Луиза сидела неподвижно, словно парализованная. Нейлоновый халатик, небрежно накинутый на голое тело, распахнулся на ее груди. Волосы были в беспорядке, лицо белое как мел. Впервые на памяти Оукли она была безразлична к своему внешнему виду. Но в следующее мгновение лицо ее изменилось, каким-то образом напомнив Карлу сломанную механическую игрушку. Ему потребовалась целая минута, чтобы осознать, что Луиза ритмично качает головой, будто что-то отрицая. Чтобы вывести ее из шока, он нарочито грубо сказал:
— Хватит демонстрировать свои прелести! Прикройся!
— Заткнись, — с ядом огрызнулась она.
— Мне необходимо с тобой посоветоваться. Тебе надо обратить внимание...
— Это тебе надо, — бросила Луиза с ледяным презрением.
Фрэнки Адамс как-то по-стариковски поднялся, подошел к ней, запахнул халатик, потуже затянул на нем поясок. Распрямившись, пробормотал:
— Хочется выпить.
— Ладно, — отозвался Оукли. — Позаботься об этом.
— Ты можешь заткнуться? — взвизгнула Луиза.
— Не кричи! — прикрикнул на нее Оукли. — Я не глухой.
Орозко подошел к Луизе, взял ее руку и начал ее растирать большими коричневыми ладонями. Как ни странно, она ее не отдернула.

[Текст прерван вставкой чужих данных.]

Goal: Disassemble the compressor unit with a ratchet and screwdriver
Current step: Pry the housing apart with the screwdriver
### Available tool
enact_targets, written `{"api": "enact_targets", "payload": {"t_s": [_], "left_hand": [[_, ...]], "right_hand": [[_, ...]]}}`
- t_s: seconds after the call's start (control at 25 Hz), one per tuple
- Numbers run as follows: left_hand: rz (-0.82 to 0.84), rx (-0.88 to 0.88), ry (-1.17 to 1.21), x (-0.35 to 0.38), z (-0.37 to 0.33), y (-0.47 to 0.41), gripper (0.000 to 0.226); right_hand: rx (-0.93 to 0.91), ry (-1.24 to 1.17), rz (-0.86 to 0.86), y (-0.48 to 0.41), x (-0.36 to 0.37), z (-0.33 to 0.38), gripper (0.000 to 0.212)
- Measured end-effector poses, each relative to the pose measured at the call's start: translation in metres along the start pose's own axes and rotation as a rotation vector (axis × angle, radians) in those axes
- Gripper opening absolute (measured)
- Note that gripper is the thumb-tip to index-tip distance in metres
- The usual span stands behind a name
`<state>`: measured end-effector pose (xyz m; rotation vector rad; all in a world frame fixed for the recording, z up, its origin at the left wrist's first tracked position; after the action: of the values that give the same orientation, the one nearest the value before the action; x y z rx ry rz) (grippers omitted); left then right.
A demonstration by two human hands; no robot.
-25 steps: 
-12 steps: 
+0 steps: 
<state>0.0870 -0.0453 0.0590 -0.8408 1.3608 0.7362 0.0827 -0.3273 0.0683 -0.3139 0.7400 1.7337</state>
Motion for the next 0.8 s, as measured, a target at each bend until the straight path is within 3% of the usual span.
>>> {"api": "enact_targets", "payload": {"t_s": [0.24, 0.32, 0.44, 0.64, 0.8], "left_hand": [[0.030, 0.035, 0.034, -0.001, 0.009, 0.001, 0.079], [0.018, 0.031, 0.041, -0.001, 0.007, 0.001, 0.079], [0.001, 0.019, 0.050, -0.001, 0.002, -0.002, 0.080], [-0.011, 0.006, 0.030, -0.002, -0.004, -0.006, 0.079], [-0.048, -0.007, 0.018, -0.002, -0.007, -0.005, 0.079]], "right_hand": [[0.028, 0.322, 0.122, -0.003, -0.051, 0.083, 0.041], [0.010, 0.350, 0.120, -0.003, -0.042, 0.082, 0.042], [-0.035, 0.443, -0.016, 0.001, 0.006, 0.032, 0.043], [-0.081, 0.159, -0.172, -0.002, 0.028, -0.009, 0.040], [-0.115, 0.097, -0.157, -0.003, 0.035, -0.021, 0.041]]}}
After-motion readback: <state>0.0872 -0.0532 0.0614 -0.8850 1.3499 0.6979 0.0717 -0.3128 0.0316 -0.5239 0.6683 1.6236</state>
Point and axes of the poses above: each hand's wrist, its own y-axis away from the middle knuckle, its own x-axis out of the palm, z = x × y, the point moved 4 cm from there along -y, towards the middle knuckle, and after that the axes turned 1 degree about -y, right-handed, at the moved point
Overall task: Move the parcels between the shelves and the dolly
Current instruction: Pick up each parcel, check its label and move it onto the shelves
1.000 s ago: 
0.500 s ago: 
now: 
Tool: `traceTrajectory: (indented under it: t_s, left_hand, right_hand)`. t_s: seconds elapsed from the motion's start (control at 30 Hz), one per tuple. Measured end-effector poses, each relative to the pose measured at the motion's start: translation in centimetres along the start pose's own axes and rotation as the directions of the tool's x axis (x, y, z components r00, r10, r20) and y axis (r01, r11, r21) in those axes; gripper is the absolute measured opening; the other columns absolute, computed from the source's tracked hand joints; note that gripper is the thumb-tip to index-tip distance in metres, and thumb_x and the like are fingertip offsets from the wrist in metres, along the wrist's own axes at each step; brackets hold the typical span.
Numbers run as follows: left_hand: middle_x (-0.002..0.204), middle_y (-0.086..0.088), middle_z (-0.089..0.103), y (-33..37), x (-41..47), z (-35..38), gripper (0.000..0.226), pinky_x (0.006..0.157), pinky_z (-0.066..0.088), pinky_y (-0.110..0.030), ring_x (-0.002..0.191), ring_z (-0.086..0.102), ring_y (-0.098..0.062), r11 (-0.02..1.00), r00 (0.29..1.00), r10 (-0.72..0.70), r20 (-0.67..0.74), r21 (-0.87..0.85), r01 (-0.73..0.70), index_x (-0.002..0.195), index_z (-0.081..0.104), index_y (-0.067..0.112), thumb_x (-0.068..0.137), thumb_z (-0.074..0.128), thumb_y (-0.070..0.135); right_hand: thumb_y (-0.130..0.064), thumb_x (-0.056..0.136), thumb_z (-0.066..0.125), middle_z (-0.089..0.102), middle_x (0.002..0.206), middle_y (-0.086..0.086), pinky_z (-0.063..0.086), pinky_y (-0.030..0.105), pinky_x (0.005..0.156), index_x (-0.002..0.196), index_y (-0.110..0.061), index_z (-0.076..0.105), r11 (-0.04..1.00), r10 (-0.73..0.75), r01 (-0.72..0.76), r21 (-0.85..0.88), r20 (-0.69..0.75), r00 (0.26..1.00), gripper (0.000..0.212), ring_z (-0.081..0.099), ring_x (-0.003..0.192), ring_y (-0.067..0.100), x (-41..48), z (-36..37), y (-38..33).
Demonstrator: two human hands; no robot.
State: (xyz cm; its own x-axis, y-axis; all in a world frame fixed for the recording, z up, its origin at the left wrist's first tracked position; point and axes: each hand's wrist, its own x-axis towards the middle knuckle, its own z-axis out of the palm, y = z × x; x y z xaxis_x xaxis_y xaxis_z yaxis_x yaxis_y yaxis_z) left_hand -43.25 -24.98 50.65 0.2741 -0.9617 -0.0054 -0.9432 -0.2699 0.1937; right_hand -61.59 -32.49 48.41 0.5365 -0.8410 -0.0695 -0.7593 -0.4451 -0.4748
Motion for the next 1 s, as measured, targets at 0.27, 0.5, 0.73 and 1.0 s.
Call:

Оукли покинул кресло, вышел из комнаты следом за Адамсом и остановился в дверях, наблюдая, как тот у бара разливает напитки. Наполнив очередной бокал, Адамс протянул его Карлу:
— Хочешь?
— Нет, — отказался Оукли, ему была нужна ясная голова.
— Официант, у меня муха в супе, — неожиданно произнес обиженным голосом комедиант, усаживаясь в кресло. Затем, глянув на Оукли, мрачно добавил: — Чек, пожалуйста. — Он попытался выдавить улыбку, но, не выдержав пристального взгляда Оукли, отвел глаза и одним глотком уничтожил половину своего напитка.